I was sent this small Turner watercolour recently by a mysterious gentleman, a certain Peter Shearer from Cincinnati who collects art and loves it too, apparently. We have mutual friends over there and I believe that he has also visited this small blog space so he obviously knew what interested me, but also himself too. In any event I thank him for this small gift.
This unpretentious little oeuvre, lacking in any visual presumption is just so perfect and beguiling that I could weep with envy. Its innocence speaks of a rare and simple vision, one which a very insightful young child of rare sensibility might be able to pull off but only on a very lucky and insightful afternoon.
There is at certain times, that awkward honesty in Turner's voluminous record-keeping of the sea and sky that reveals such playful abstraction that one could possibly (if they knew little or nothing about Art) imagine it done by a child indeed. But this of course, would be a fairly cheap value judgement by smug, smart-alecks who would be ruled by the left side of their brains only, for this is a masterpiece of invention.
The perfect brilliance of this tiny and unobtrusive little souvenir is beyond description. This child-like innocence belies a profound vision, one that was cultivated by a lifetime of looking at Nature, but also by an enormous talent buried deeply within the structure of its four corners and behind its quiet and simple design.
But hidden within this simplicity is a foreground, middle ground, and a background, which all together seem to come racing up to the viewer all at once on one plane, like the visual world does in fact. In Painting, this is the art of greatness for it has to be learned through practice but also a generously extensive understanding of Art History itself.
It's because normally, our eyes don't allow this to happen due to our incapacity to focus on all planes all at once, and at the same time. It is therefore left to the artist (and innocent eye of a gifted child) to reconfigure that physical impossibility for us viewers. And this sounds way more complicated than I am making it out to be. But put simply: our eyes only reveal to us, at nanoseconds at a time, the entire picture in front of us when we look out at the world at each moment. Normally, we cannot, without practice, see a landscape as painters have learned to make them because they were re-created using a kind of abstraction built by planes that move forward and backward on the two dimensional surface. The painter needs to fashion a foreground, middle ground, and background which are not always apparent to us, because our eyes do not naturally take them in as one. It is why some painters will squint their eyes whilst looking at a landscape in order to see it as one entire thing. But to paint it as one entire thing is an abstract process.

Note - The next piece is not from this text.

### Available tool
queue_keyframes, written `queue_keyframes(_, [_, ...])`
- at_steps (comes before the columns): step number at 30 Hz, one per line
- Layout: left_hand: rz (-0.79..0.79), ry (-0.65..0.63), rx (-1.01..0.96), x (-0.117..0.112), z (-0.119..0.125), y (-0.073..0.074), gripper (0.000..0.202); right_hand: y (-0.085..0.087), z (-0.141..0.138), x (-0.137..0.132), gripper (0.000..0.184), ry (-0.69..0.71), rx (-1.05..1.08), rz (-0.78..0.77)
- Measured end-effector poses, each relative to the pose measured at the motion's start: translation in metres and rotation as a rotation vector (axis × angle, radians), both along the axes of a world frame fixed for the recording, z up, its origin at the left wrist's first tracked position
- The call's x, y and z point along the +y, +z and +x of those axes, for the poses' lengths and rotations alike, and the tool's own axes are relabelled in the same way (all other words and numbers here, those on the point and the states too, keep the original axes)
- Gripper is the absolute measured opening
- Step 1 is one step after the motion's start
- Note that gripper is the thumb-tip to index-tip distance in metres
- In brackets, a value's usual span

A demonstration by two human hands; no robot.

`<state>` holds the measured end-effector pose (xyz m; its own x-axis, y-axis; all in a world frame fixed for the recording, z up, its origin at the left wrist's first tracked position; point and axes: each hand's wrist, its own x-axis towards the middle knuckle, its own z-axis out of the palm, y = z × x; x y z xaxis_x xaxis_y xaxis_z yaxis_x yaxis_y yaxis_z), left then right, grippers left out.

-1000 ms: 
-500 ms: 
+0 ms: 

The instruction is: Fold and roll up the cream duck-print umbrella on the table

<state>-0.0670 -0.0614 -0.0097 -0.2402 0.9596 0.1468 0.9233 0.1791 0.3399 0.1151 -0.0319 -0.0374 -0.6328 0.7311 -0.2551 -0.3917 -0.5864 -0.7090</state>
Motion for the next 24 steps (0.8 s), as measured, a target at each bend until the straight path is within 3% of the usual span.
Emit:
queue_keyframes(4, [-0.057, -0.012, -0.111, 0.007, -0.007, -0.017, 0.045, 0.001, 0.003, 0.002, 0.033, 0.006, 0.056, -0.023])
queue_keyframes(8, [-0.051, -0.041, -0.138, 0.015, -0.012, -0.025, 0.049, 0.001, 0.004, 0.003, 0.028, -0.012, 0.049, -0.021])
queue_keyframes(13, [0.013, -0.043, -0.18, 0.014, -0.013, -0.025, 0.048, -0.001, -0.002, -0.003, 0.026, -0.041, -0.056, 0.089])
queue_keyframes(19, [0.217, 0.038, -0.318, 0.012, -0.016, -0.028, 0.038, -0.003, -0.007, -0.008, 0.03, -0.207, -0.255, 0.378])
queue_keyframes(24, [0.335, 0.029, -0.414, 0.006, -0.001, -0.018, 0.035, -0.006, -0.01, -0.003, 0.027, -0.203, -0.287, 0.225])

A viewer doesn't realise this because they don't think about it, it's taken for granted. But the painter (and gifted child) seem to understand this, though in different ways, because they know they need to reconfigure a visible world through a sort of connivance of talent and gumption to reconstruct the logic of a landscape in a painted image. For the gifted and clairvoyant child, and a few lucky painters (the visionaries), it's innate, but for most painters it must be learned. I had to learn it for instance, it didn't come naturally to me.
Put another way; the 'Academic Painter', of which there are many prestigious adherents, are trained to paint Nature (landscapes and models) as a compilation of separate parts, attaching them through painting technique alone. But unlike them, the visionary sees everything as an organic whole image all at once in their mind.
In the Turner above is a great example of seeing the 'motif' of the picture as a unified visual idea. And because an academic painter sees only a picture as pieces to be attached to one another, he/she consequently attempts to tie them all together a bit like a patchwork quilt. But being a visionary, this is not how Turner saw either the motif or the picture, for he saw everything as a whole and he made the necessary sacrifices to reconfigure that whole into the form of a painting.